--- Input for this task Enclosed Below ---

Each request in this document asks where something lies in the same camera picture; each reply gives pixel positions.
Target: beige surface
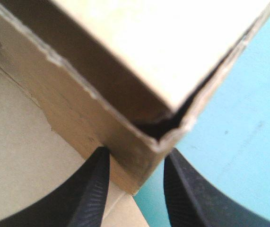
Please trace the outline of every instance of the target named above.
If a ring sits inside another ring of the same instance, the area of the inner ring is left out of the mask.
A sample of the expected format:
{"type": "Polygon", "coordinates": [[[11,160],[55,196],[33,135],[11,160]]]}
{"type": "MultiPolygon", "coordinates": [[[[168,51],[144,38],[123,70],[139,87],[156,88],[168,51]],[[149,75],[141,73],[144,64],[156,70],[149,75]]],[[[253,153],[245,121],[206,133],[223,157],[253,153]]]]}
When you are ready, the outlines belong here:
{"type": "Polygon", "coordinates": [[[53,0],[176,111],[270,0],[53,0]]]}
{"type": "MultiPolygon", "coordinates": [[[[0,219],[48,194],[83,162],[52,131],[42,110],[0,70],[0,219]]],[[[147,226],[133,198],[110,183],[102,226],[131,227],[133,215],[138,226],[147,226]]]]}
{"type": "Polygon", "coordinates": [[[111,150],[111,180],[123,190],[135,194],[171,150],[173,143],[160,149],[154,138],[130,124],[66,59],[1,5],[0,56],[1,68],[37,100],[52,129],[84,158],[100,143],[111,150]]]}

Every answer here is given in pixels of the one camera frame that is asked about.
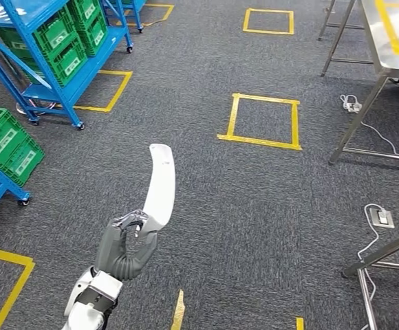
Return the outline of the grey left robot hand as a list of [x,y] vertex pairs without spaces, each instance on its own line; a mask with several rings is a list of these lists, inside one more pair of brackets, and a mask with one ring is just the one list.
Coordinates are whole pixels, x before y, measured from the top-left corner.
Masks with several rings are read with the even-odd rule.
[[126,234],[129,229],[141,233],[148,219],[149,216],[142,210],[134,210],[110,220],[99,245],[95,270],[104,271],[119,281],[138,277],[156,249],[157,232],[146,232],[145,244],[133,256],[126,253]]

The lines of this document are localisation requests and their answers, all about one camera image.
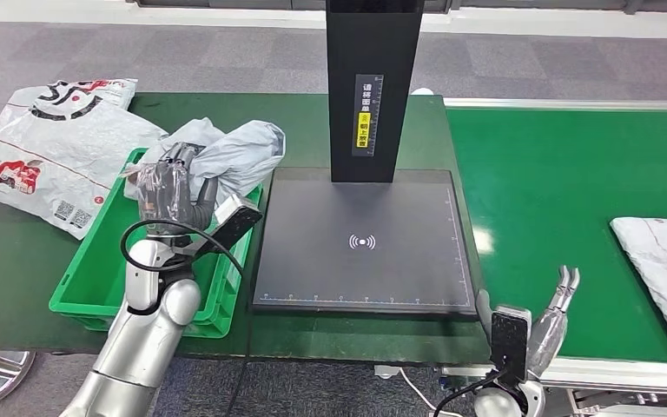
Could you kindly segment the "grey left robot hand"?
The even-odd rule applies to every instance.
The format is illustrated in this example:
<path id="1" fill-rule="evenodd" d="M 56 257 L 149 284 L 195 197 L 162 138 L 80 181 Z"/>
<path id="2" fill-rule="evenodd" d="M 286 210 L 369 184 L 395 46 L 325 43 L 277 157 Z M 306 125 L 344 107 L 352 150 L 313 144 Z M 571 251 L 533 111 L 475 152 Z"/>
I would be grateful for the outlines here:
<path id="1" fill-rule="evenodd" d="M 205 179 L 198 198 L 192 199 L 189 169 L 204 150 L 202 145 L 177 142 L 156 163 L 138 172 L 137 191 L 140 218 L 155 220 L 148 225 L 152 236 L 177 237 L 188 230 L 180 224 L 206 229 L 212 222 L 218 181 Z"/>

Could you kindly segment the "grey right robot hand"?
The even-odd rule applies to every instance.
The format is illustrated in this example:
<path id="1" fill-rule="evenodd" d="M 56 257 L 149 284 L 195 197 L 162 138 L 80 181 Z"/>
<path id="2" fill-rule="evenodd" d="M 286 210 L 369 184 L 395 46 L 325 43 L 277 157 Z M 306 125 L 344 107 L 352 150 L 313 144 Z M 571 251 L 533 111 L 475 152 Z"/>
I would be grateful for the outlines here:
<path id="1" fill-rule="evenodd" d="M 492 309 L 489 294 L 478 292 L 478 317 L 490 344 L 490 361 L 499 372 L 517 381 L 541 377 L 564 342 L 567 312 L 579 283 L 578 268 L 561 266 L 555 292 L 537 319 L 524 308 Z"/>

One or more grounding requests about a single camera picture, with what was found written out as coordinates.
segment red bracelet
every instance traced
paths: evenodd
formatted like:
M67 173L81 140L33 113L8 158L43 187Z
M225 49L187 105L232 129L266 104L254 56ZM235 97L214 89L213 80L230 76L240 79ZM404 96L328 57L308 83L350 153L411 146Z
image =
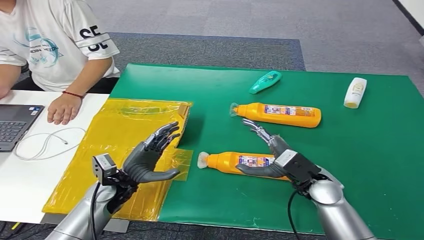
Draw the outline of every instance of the red bracelet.
M63 94L69 94L69 95L72 95L72 96L78 97L78 98L80 98L80 99L83 99L83 98L84 98L84 96L81 96L81 95L78 95L78 94L75 94L75 93L72 93L72 92L68 92L68 91L62 91L62 93L63 93Z

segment yellow bag
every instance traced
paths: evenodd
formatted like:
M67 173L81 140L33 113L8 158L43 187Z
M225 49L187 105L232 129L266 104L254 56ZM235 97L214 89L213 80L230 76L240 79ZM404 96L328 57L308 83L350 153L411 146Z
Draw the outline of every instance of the yellow bag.
M94 116L75 156L60 182L44 205L43 212L67 214L81 200L88 188L96 182L92 171L92 157L108 153L118 168L133 148L159 127L178 122L184 132L191 103L108 99ZM155 171L178 168L178 180L185 180L193 151L175 148L180 137L174 139L157 162ZM156 221L171 181L140 184L138 191L113 217Z

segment graphic print on shirt
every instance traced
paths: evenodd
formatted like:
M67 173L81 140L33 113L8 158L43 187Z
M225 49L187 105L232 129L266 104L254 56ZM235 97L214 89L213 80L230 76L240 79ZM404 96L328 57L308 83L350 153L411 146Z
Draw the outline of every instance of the graphic print on shirt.
M94 39L97 36L101 36L101 35L106 34L106 33L97 32L98 31L97 30L98 28L99 27L97 25L94 25L94 26L91 26L90 29L87 29L87 28L81 29L79 31L79 35L84 40L82 40L80 42L83 42L83 41L85 42L85 40ZM88 47L88 50L90 50L90 52L97 52L98 50L100 50L100 48L101 49L107 49L109 46L107 44L103 44L103 42L105 42L107 40L110 40L111 38L109 37L108 34L106 34L106 36L107 36L107 39L106 40L105 39L100 39L100 42L95 42L93 45L89 45L89 46L86 46L86 47Z
M25 31L25 40L17 40L13 35L14 42L22 47L29 48L29 62L33 65L43 65L50 68L63 56L59 52L59 47L51 39L42 36L37 28L28 27Z

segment teal bottle
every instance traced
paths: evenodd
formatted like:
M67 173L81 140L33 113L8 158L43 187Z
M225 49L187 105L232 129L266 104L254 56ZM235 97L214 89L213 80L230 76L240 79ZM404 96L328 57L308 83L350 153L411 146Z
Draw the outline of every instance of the teal bottle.
M250 88L249 93L257 94L259 91L276 84L280 79L281 73L278 71L270 71L255 82L255 84Z

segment robot finger
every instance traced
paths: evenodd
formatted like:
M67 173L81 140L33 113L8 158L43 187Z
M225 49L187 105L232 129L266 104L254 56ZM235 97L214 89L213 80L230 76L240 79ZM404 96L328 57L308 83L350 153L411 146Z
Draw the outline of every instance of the robot finger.
M165 150L168 147L168 145L172 142L172 140L174 140L175 138L177 138L179 136L181 136L181 134L179 134L179 133L169 136L166 139L166 142L163 144L163 146L160 147L160 150L161 151Z
M242 173L252 176L259 177L271 177L271 178L281 178L283 175L275 172L272 168L268 166L258 166L258 167L250 167L243 164L238 164L235 166Z
M158 130L156 130L154 132L154 134L156 136L161 136L161 135L163 135L165 133L168 133L173 127L176 127L177 125L178 125L178 122L177 121L174 121L174 122L171 122L169 124L163 125Z
M262 126L247 118L243 118L241 121L244 125L250 127L250 131L256 133L266 144L269 144L271 135Z
M268 143L269 149L274 157L277 159L287 149L291 149L284 139L279 135L273 135Z
M167 143L169 135L171 135L173 132L177 131L178 129L180 129L179 126L174 126L171 129L169 129L165 134L158 137L157 138L157 144L156 144L155 147L160 150L162 148L162 146Z
M177 176L179 173L180 173L180 170L178 170L177 168L172 168L165 172L149 171L146 174L144 174L141 179L139 179L139 182L150 183L150 182L170 180L170 179L173 179L175 176Z

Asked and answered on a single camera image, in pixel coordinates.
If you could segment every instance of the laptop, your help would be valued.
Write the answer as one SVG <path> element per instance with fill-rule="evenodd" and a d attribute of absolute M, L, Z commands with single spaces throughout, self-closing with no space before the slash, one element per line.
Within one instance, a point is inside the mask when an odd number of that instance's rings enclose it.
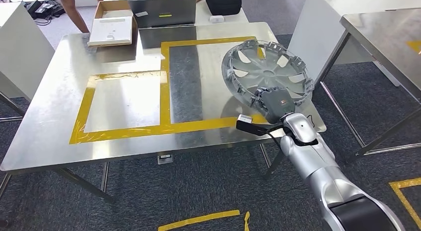
<path fill-rule="evenodd" d="M 196 0 L 129 0 L 138 28 L 194 24 Z"/>

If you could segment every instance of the white table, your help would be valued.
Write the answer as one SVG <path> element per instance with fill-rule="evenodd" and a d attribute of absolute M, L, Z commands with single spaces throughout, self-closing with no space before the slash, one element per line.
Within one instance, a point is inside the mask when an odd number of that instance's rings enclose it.
<path fill-rule="evenodd" d="M 31 100 L 54 54 L 25 7 L 0 3 L 0 91 Z"/>
<path fill-rule="evenodd" d="M 343 15 L 417 7 L 421 7 L 421 0 L 306 0 L 288 49 L 305 61 L 310 77 L 316 79 L 345 36 L 345 28 L 339 23 Z M 367 61 L 373 61 L 371 55 L 351 38 L 336 64 Z"/>
<path fill-rule="evenodd" d="M 210 16 L 212 14 L 209 11 L 208 5 L 206 4 L 206 0 L 201 0 L 196 3 L 196 26 L 202 25 L 211 25 L 212 23 L 209 21 Z M 249 22 L 246 14 L 243 11 L 243 8 L 240 9 L 240 12 L 236 15 L 229 15 L 224 16 L 225 22 L 224 23 L 247 23 Z"/>

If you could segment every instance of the yellow floor tape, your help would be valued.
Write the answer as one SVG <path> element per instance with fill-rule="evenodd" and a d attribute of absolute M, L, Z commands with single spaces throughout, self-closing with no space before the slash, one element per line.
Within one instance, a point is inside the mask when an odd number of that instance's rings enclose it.
<path fill-rule="evenodd" d="M 249 218 L 250 218 L 250 212 L 246 212 L 246 217 L 244 217 L 244 231 L 250 231 L 249 230 Z"/>
<path fill-rule="evenodd" d="M 402 193 L 402 188 L 407 188 L 411 186 L 421 185 L 421 178 L 415 178 L 411 180 L 403 180 L 403 181 L 396 181 L 390 182 L 389 185 L 392 187 L 393 191 L 395 191 L 398 198 L 401 200 L 402 204 L 407 209 L 408 213 L 414 219 L 415 223 L 417 224 L 418 228 L 421 230 L 421 219 L 415 210 L 412 208 L 411 204 L 408 202 L 404 194 Z"/>
<path fill-rule="evenodd" d="M 208 220 L 237 216 L 237 215 L 240 215 L 239 210 L 224 211 L 224 212 L 214 213 L 210 215 L 199 216 L 199 217 L 195 217 L 195 218 L 191 218 L 187 220 L 178 221 L 172 224 L 160 226 L 158 227 L 158 231 L 172 230 L 172 229 L 176 229 L 176 228 L 183 227 L 186 225 L 196 224 L 196 223 L 200 223 L 200 222 L 204 222 Z"/>

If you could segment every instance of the table leg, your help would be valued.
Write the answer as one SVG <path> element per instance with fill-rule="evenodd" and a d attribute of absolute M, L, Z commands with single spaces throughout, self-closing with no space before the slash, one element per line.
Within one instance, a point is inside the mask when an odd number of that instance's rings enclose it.
<path fill-rule="evenodd" d="M 279 150 L 277 156 L 274 159 L 274 162 L 271 164 L 269 169 L 266 171 L 266 174 L 264 176 L 265 179 L 269 179 L 271 174 L 273 174 L 273 172 L 276 170 L 276 168 L 281 163 L 281 161 L 283 160 L 284 157 L 285 157 L 285 155 L 283 154 L 283 152 L 281 150 Z"/>
<path fill-rule="evenodd" d="M 92 194 L 100 197 L 105 202 L 111 203 L 111 204 L 114 203 L 113 197 L 111 197 L 107 193 L 101 191 L 100 189 L 98 189 L 97 187 L 95 187 L 94 185 L 92 185 L 91 183 L 89 183 L 88 181 L 84 180 L 82 177 L 76 175 L 71 170 L 69 170 L 67 168 L 60 168 L 60 169 L 56 169 L 54 171 L 57 174 L 63 176 L 66 179 L 68 179 L 69 181 L 71 181 L 71 182 L 73 182 L 73 183 L 75 183 L 77 185 L 80 185 L 85 190 L 87 190 L 87 191 L 91 192 Z"/>
<path fill-rule="evenodd" d="M 345 45 L 347 44 L 348 40 L 350 39 L 351 34 L 348 32 L 345 32 L 340 39 L 340 43 L 335 48 L 335 52 L 333 53 L 332 57 L 328 60 L 327 64 L 323 68 L 323 71 L 320 73 L 320 75 L 316 78 L 314 85 L 317 86 L 320 81 L 323 81 L 332 68 L 332 66 L 335 64 L 336 59 L 341 54 L 342 50 L 344 49 Z"/>
<path fill-rule="evenodd" d="M 338 104 L 338 102 L 336 102 L 336 99 L 335 99 L 335 97 L 333 97 L 333 94 L 330 92 L 329 88 L 322 81 L 320 81 L 320 85 L 322 86 L 322 88 L 324 89 L 324 91 L 326 92 L 326 94 L 328 95 L 330 101 L 333 103 L 333 105 L 335 106 L 336 110 L 341 115 L 342 119 L 347 124 L 348 128 L 351 130 L 352 134 L 354 135 L 354 137 L 357 140 L 357 142 L 359 143 L 359 145 L 361 147 L 364 147 L 365 146 L 364 141 L 362 140 L 361 136 L 356 131 L 355 127 L 352 125 L 351 121 L 345 115 L 345 112 L 342 110 L 342 108 L 340 107 L 340 105 Z"/>
<path fill-rule="evenodd" d="M 25 112 L 20 109 L 12 100 L 10 100 L 5 94 L 0 92 L 0 100 L 3 101 L 7 106 L 12 108 L 16 113 L 18 113 L 20 116 L 25 116 Z"/>
<path fill-rule="evenodd" d="M 101 190 L 102 192 L 107 192 L 107 182 L 108 182 L 108 168 L 110 167 L 110 163 L 104 163 L 104 172 L 102 173 L 102 183 L 101 183 Z"/>
<path fill-rule="evenodd" d="M 389 128 L 386 132 L 384 132 L 382 135 L 378 136 L 376 139 L 374 139 L 371 143 L 367 144 L 363 148 L 361 148 L 357 153 L 355 153 L 355 156 L 361 156 L 366 154 L 377 154 L 377 153 L 384 153 L 384 152 L 390 152 L 390 151 L 397 151 L 402 149 L 408 149 L 408 148 L 417 148 L 421 147 L 421 143 L 417 144 L 409 144 L 409 145 L 403 145 L 403 146 L 397 146 L 393 148 L 384 148 L 384 149 L 376 149 L 373 150 L 377 145 L 385 141 L 388 137 L 395 134 L 398 130 L 403 128 L 405 125 L 407 125 L 409 122 L 414 120 L 415 118 L 421 116 L 421 108 L 417 109 L 401 121 L 399 121 L 397 124 L 395 124 L 393 127 Z"/>
<path fill-rule="evenodd" d="M 264 145 L 264 144 L 259 144 L 259 146 L 260 146 L 260 150 L 262 151 L 263 158 L 265 159 L 266 166 L 267 166 L 267 167 L 268 167 L 268 169 L 269 169 L 269 167 L 271 167 L 271 165 L 272 165 L 272 162 L 271 162 L 271 160 L 269 159 L 269 155 L 268 155 L 268 153 L 266 152 L 266 147 L 265 147 L 265 145 Z"/>
<path fill-rule="evenodd" d="M 0 199 L 3 197 L 4 191 L 6 190 L 7 185 L 9 185 L 9 181 L 11 177 L 12 176 L 8 173 L 4 177 L 3 182 L 0 185 Z"/>
<path fill-rule="evenodd" d="M 2 122 L 14 122 L 14 121 L 21 121 L 23 117 L 8 117 L 8 118 L 0 118 L 0 123 Z"/>

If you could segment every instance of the white device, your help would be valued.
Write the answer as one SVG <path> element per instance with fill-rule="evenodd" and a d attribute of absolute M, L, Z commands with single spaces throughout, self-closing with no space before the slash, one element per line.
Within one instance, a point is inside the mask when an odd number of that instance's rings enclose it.
<path fill-rule="evenodd" d="M 221 23 L 221 22 L 224 22 L 225 21 L 225 18 L 223 16 L 221 16 L 221 15 L 218 15 L 218 16 L 210 16 L 209 21 L 211 23 Z"/>

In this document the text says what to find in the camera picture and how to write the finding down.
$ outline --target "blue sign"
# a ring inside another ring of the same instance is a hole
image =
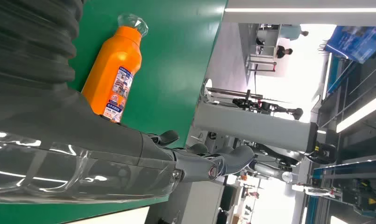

--- End of Enclosed Input for this task ---

Output nothing but the number of lines in the data containing the string "about".

* [Task answer]: 3